One of my favorite memories from law school was at the start of my second year.

Background: I am older than most of my classmates and “follicularly challenged.” As a full-time student with no professional obligations, I figured this was a great opportunity to do something irrational and funny with no repercussions – I dyed my remaining hair platinum blond right before the school year began.

I had taken Professor Becker’s Property class as a 1L and hadn’t seen him since the school year began. A few days into the school year, Professor Becker walked by a table at which I was sitting in the commons. After passing me, he stopped in his tracks, turned around, and said “Mr. Slavinsky, I think I preferred you as a brunette.”  I’m sure I caught the hint of a smile as he turned and walked away.

I work in New York City now and see more outrageous students on a regular basis – they always make me think of this story and I always laugh. Ironically, it’s become a kind of rule for perpetuities.

Congratulations on 50 great years!

Chris Slavinsky, School of Law, Class of 2003, Survivor of Prof. Becker 1L Property

Thinking like a Lawyer

I arrived at law school completely unsure about where this new path would lead me.  Not only did Professor Becker teach me to start thinking like a lawyer in his 1L Property Class, he taught me to start thinking like an estate planning lawyer, which lead me to a career that I love.

Stephanie L. Moll, JD’06

A brilliant and talented teacher, but also a friend …

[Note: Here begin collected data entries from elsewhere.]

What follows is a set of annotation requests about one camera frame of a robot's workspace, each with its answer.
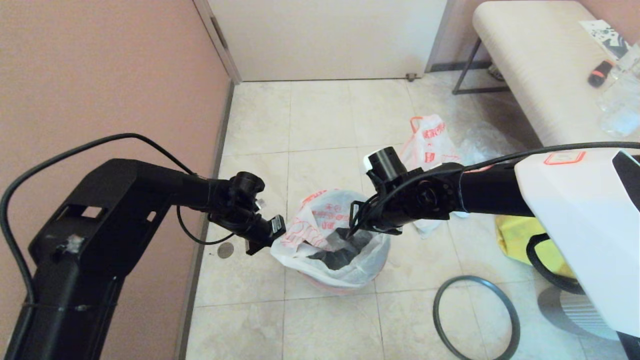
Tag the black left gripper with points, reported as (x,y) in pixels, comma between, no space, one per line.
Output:
(270,232)

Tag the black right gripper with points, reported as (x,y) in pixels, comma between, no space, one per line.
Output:
(367,220)

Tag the white red-printed bin liner bag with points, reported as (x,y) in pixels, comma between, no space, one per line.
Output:
(325,225)

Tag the white red plastic bag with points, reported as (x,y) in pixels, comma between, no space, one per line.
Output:
(430,140)

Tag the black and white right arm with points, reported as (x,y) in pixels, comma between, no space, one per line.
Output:
(550,205)

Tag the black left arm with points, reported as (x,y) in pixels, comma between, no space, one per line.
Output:
(100,220)

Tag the grey ribbed robot base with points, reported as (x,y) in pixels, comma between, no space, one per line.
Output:
(570,310)

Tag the clear plastic bag with items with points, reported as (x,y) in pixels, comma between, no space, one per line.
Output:
(485,140)

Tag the yellow fabric tote bag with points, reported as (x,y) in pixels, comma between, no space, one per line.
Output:
(515,235)

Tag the round metal floor plug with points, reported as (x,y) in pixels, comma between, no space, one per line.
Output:
(226,250)

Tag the white door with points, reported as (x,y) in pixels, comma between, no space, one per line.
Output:
(325,40)

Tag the beige bench with metal legs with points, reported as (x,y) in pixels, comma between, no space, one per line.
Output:
(530,65)

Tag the black and orange marker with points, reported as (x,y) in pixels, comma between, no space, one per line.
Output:
(598,72)

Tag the clear plastic water bottle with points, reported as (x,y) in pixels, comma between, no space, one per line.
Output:
(620,107)

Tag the black and white printed paper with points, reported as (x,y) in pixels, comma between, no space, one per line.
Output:
(602,36)

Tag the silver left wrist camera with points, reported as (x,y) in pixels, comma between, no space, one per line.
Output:
(259,203)

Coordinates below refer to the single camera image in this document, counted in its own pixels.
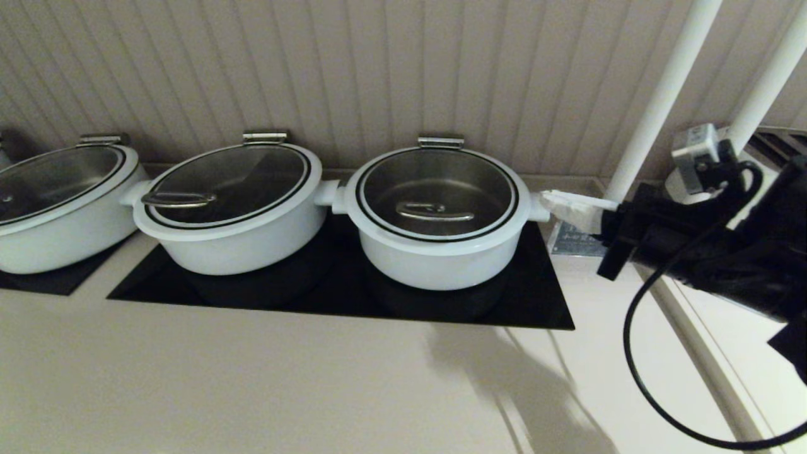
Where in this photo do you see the white round pot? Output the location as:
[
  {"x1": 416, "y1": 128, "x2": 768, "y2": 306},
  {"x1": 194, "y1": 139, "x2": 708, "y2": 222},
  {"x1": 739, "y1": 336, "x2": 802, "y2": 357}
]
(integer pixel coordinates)
[
  {"x1": 120, "y1": 180, "x2": 341, "y2": 276},
  {"x1": 0, "y1": 165, "x2": 149, "y2": 275},
  {"x1": 331, "y1": 183, "x2": 550, "y2": 291}
]

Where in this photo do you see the middle white pot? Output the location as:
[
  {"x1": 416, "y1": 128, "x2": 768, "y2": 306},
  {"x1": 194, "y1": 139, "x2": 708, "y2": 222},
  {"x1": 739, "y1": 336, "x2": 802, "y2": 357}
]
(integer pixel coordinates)
[{"x1": 134, "y1": 144, "x2": 323, "y2": 242}]

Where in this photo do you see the clear acrylic sign plate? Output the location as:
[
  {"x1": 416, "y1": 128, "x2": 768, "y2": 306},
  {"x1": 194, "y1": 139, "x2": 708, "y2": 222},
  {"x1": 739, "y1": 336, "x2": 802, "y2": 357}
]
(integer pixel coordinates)
[{"x1": 550, "y1": 221, "x2": 609, "y2": 258}]

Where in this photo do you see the white round pole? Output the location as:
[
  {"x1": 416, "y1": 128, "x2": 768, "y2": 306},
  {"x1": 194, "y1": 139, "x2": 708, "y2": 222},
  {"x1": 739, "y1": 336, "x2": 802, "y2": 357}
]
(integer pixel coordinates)
[
  {"x1": 602, "y1": 0, "x2": 724, "y2": 204},
  {"x1": 725, "y1": 6, "x2": 807, "y2": 155}
]

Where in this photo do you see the white toaster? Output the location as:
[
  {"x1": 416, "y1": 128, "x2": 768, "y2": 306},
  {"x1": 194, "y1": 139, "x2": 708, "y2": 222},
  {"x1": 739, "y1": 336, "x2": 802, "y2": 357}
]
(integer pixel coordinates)
[{"x1": 663, "y1": 126, "x2": 807, "y2": 209}]

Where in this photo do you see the black glass induction cooktop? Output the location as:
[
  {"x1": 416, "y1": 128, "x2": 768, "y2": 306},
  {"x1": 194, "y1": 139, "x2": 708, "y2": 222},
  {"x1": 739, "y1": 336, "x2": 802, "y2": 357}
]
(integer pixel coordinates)
[
  {"x1": 107, "y1": 211, "x2": 576, "y2": 330},
  {"x1": 0, "y1": 236, "x2": 136, "y2": 297}
]

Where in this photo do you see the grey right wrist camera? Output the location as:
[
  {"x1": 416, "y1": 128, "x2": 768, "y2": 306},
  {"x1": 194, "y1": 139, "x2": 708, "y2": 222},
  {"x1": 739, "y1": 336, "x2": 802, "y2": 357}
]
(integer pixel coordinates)
[{"x1": 670, "y1": 123, "x2": 738, "y2": 195}]

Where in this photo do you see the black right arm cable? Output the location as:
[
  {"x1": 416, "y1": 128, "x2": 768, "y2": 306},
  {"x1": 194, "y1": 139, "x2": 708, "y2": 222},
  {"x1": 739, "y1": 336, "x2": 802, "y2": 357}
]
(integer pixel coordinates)
[{"x1": 623, "y1": 161, "x2": 807, "y2": 451}]

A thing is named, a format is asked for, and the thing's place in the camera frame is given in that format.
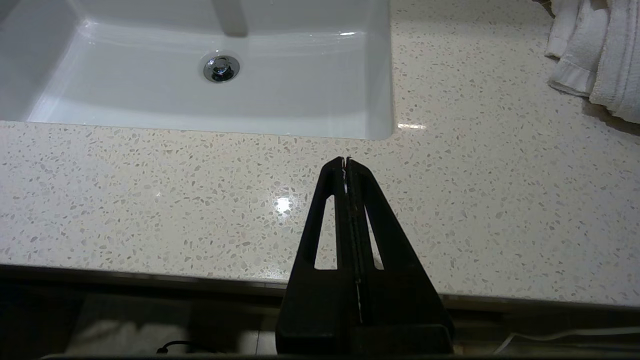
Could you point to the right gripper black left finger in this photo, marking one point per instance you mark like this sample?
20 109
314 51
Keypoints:
310 300

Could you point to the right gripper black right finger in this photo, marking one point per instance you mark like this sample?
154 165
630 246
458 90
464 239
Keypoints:
400 300

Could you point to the chrome sink drain stopper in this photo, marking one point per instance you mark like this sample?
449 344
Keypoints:
221 68

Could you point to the white ceramic sink basin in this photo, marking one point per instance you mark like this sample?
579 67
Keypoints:
150 90

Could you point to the crumpled white towel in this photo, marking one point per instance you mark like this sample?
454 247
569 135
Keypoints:
600 50

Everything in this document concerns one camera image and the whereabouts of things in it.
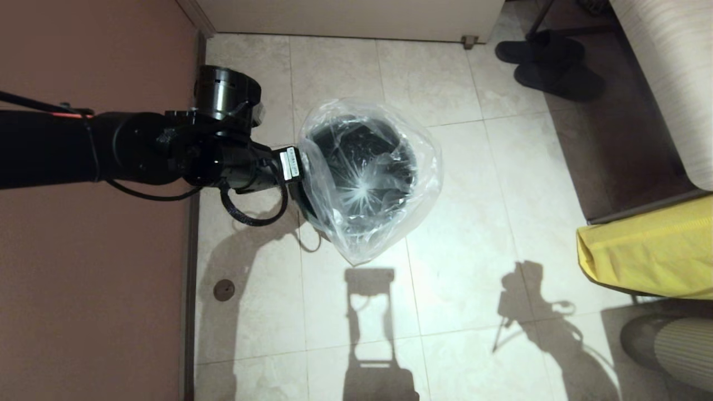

I did not attend Wash U and, therefore, did not have David Becker as a teacher. I came to know him through my husband, Chaitanya Maddali. Chaitanya was a student of David’s in 2002 and finished David’s property law course at the top of the class. He later became David’s research assistant. I learned early on in my relationship with Chaitanya the impact David had on Chaitanya’s law school career and his career working as an associate at a large law firm in Chicago. He spoke of David not just as a brilliant and talented teacher, but also a friend in whom he could confide.

I, too, am a lawyer and was looking to enter the legal academy. Chaitanya suggested that I contact David. As is typical of David, he extended himself to me and spoke with me on numerous occasions about my career – even before having met me. And, in time, David became a close, trusted friend to me as well.

Chaitanya had a serious illness throughout law school and beyond, and David regularly checked in with the both of us about Chaitanya’s health. Not too long ago, David contacted me daily to check on Chaitanya’s status when he was in critical condition in the hospital. At that time, David drafted a letter to Chaitanya to tell him how much he meant to him — a letter I would read to Chaitanya daily for two weeks. Chaitanya, though, did not recover. Without hesitation, David flew in from Florida to deliver an eulogy in honor of Chaitanya at the memorial service. Chaitanya would have been honored to hear the words that David delivered that day. Chaitanya had so much admiration for David.

It is rare to find someone of David’s kindness, generosity, and depth of character, and it brings tears to my eyes thinking about the ways in which he touched my husband’s short life. David is more than a gifted teacher — he is a wonderful human being. Chaitanya would have been proud to celebrate with David and proud to give a speech in his honor. Chaitanya is not here, but I am so grateful that he introduced me to David and that I have been given the gift of David’s friendship. David’s friendship is truly an honor.